— Work to be completed —
When you copy the listing, skip the images and return each line verbatim.

— Material provided —
==================================================

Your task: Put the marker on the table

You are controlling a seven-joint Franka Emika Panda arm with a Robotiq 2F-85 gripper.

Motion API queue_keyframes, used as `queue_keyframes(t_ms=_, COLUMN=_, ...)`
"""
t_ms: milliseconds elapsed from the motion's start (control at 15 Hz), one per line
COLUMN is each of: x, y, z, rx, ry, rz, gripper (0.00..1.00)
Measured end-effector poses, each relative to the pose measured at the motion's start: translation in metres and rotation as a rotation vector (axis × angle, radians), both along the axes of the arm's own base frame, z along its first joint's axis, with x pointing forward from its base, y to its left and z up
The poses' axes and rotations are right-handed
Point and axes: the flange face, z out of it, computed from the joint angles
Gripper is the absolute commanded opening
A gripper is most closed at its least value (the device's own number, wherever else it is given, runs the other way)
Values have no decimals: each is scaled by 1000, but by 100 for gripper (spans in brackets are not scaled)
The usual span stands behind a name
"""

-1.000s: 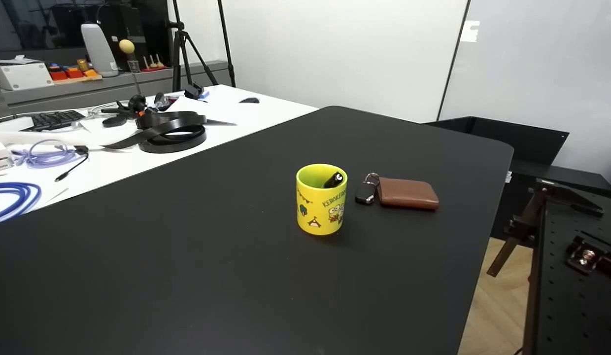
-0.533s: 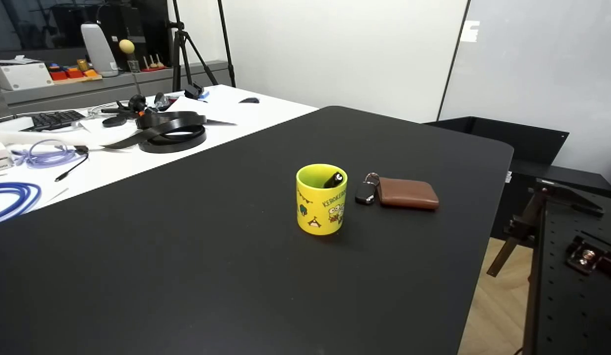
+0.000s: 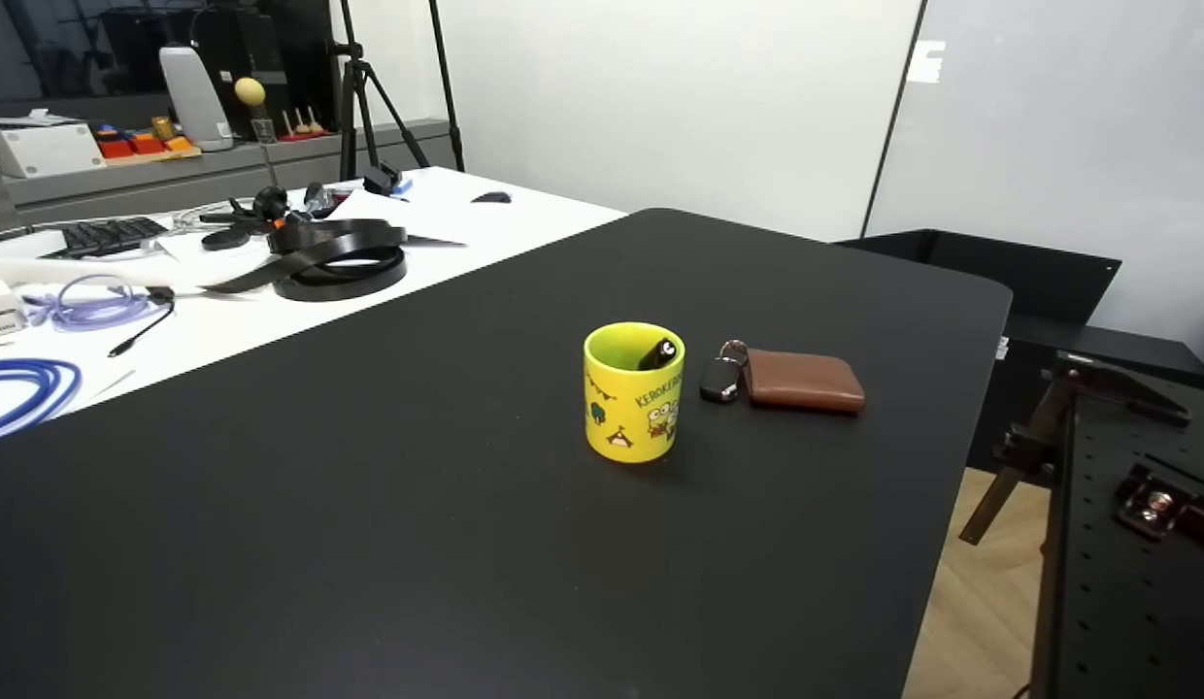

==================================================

— Answer to this exercise —
Your task: Put the marker on the table

You are controlling a seven-joint Franka Emika Panda arm with a Robotiq 2F-85 gripper.

Motion API queue_keyframes, used as `queue_keyframes(t_ms=_, COLUMN=_, ...)`
"""
t_ms: milliseconds elapsed from the motion's start (control at 15 Hz), one per line
COLUMN is each of: x, y, z, rx, ry, rz, gripper (0.00..1.00)
Measured end-effector poses, each relative to the pose measured at the motion's start: translation in metres and rotation as a rotation vector (axis × angle, radians), both along the axes of the arm's own base frame, z along its first joint's axis, with x pointing forward from its base, y to its left and z up
The poses' axes and rotations are right-handed
Point and axes: the flange face, z out of it, computed from the joint angles
Gripper is the absolute commanded opening
A gripper is most closed at its least value (the device's own number, wherever else it is given, runs the other way)
Values have no decimals: each is scaled by 1000, but by 100 for gripper (spans in brackets are not scaled)
The usual span stands behind a name
"""

-1.000s: 
-0.533s: 
+0.000s: 

The response to this exercise has been given in full.